Work request -
With the pictures left out, print exactly the lines below that run from the one containing "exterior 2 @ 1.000" through the one containing "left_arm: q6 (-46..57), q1".
-*-*-
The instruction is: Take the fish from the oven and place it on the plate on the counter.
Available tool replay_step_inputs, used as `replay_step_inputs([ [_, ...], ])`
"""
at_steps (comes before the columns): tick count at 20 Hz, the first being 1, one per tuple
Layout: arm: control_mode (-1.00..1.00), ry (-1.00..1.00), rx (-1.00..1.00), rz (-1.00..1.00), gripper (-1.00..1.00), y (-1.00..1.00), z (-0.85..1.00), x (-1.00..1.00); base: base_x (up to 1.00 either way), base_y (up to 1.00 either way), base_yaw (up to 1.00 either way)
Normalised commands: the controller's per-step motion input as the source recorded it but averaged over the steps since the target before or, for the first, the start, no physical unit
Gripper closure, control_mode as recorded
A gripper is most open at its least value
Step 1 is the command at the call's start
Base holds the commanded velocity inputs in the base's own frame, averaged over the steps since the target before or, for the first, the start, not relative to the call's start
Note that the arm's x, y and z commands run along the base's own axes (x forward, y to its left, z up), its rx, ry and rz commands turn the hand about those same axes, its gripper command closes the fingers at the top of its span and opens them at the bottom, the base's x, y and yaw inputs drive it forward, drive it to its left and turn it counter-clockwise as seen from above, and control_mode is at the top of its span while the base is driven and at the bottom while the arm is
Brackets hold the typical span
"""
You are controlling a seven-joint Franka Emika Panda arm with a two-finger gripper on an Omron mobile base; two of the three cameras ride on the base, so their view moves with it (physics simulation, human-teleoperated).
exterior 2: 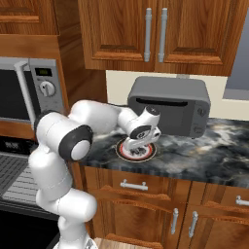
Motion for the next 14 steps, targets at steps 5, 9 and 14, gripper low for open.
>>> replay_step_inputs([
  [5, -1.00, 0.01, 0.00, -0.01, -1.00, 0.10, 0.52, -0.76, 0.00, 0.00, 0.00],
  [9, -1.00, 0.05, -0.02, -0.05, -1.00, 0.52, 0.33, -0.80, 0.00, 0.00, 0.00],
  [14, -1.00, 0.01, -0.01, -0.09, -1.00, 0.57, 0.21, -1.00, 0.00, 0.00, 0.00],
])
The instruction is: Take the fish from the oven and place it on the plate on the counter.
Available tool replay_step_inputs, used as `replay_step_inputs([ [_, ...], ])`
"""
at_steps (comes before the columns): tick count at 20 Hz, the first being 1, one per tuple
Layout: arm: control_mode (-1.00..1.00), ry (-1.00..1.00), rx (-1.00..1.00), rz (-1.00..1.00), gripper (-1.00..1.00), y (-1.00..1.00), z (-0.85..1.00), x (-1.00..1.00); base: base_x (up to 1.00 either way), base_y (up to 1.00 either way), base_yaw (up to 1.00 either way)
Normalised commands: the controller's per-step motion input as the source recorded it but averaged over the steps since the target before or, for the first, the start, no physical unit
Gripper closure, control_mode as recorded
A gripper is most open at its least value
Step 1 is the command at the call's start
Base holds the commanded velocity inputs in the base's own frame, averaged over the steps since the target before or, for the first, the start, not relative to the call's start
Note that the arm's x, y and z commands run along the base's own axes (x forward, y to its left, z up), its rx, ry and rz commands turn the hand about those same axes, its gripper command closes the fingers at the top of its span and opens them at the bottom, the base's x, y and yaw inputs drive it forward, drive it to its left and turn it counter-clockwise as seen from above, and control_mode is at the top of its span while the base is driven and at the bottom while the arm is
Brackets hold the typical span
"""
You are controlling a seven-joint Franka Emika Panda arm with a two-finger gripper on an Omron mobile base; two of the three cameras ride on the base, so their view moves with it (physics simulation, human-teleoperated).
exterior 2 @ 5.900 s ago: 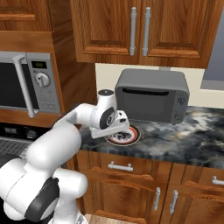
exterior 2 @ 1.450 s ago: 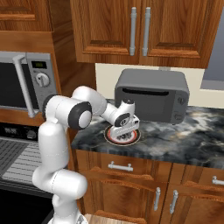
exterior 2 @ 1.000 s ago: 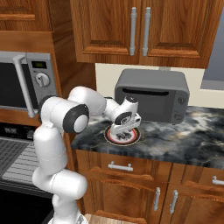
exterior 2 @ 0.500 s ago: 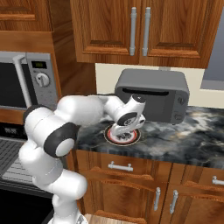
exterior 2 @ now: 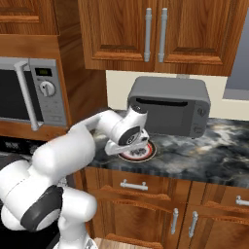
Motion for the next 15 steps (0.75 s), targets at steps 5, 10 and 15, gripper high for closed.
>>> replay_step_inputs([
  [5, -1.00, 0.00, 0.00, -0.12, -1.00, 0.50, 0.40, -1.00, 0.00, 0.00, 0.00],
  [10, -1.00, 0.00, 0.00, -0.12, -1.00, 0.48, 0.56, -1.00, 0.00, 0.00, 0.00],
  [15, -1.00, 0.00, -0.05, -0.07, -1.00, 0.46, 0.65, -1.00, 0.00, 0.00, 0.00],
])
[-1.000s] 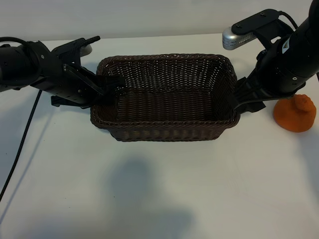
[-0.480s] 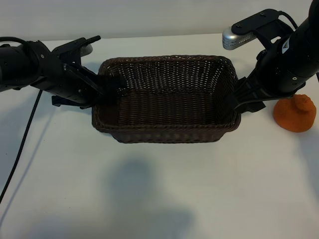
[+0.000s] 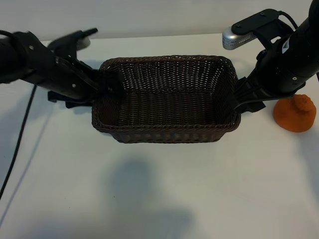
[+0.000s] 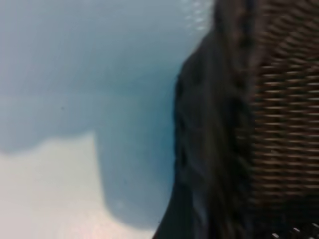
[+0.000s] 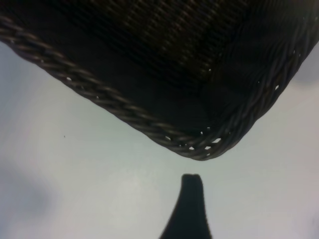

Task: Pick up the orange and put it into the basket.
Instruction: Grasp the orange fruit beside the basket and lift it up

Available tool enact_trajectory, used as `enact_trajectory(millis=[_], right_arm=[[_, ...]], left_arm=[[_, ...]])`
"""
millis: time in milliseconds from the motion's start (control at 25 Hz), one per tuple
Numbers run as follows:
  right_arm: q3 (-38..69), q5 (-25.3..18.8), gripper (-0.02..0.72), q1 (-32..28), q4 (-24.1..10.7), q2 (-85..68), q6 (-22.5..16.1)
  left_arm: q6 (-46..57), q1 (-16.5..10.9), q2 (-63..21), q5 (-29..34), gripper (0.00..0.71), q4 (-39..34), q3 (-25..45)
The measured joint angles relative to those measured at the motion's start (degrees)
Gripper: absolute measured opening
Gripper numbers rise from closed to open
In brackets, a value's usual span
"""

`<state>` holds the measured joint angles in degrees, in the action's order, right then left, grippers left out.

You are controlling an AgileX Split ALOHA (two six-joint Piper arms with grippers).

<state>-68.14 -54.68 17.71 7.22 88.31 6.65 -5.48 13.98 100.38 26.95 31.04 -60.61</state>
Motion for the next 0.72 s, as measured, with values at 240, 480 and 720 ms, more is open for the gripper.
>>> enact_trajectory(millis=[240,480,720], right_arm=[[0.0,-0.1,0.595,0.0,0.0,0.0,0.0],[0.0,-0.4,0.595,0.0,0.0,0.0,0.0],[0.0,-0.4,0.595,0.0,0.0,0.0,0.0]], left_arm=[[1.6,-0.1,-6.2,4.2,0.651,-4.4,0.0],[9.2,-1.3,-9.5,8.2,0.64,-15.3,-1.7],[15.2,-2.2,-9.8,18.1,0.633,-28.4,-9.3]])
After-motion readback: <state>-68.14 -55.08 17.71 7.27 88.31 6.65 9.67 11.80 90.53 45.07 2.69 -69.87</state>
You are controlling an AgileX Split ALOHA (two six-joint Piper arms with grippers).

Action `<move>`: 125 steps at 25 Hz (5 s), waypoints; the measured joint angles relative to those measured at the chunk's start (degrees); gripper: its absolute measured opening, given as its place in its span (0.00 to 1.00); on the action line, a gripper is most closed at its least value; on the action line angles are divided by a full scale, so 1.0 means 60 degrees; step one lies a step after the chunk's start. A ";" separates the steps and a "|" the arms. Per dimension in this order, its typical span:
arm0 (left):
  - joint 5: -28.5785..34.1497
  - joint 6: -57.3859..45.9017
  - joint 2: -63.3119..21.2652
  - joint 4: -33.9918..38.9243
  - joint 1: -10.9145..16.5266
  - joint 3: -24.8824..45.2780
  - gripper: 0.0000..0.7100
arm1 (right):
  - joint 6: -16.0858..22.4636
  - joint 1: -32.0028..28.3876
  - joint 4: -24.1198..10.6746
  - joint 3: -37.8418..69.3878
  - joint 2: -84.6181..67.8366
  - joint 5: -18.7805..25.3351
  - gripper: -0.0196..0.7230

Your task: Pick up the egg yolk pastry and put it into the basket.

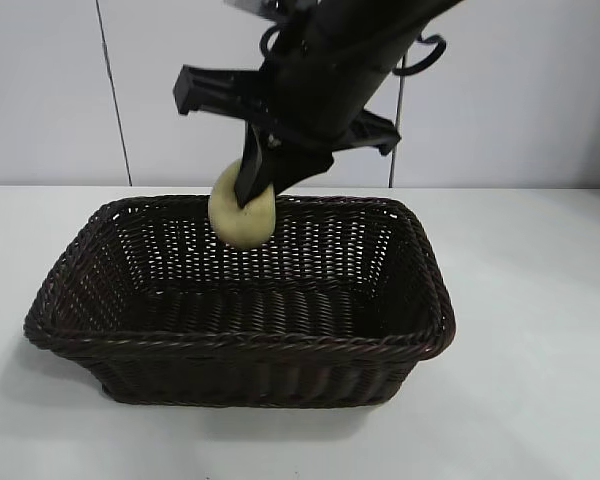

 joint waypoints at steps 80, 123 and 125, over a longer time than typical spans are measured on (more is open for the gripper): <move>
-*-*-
Completed exercise -
exterior 2 @ 1.000 s ago: 
exterior 2 @ 0.500 s ago: 
exterior 2 @ now: 
Motion for the next 15 steps (0.75 s), targets at steps 5, 10 and 15, gripper high for closed.
>>> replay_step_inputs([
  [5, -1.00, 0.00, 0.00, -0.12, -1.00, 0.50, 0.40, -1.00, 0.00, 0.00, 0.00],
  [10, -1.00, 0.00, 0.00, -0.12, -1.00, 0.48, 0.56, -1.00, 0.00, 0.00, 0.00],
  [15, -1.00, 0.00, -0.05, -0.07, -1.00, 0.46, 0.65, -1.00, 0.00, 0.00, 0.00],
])
[-1.000s] 
[-0.480s] 
[+0.000s] 
[+0.000s] 
[+0.000s] 

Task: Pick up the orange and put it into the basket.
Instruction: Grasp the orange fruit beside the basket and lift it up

Available tool enact_trajectory, used as `enact_trajectory(millis=[_], right_arm=[[_, ...]], left_arm=[[_, ...]])`
"""
millis: time in milliseconds from the motion's start (control at 25 Hz), one per tuple
Numbers run as follows:
  right_arm: q3 (-38..69), q5 (-25.3..18.8), gripper (-0.02..0.72), q1 (-32..28), q4 (-24.1..10.7), q2 (-85..68), q6 (-22.5..16.1)
  left_arm: q6 (-46..57), q1 (-16.5..10.9), q2 (-63..21), q5 (-29..34), gripper (0.00..0.71), q4 (-39..34), q3 (-25..45)

The required answer is now complete.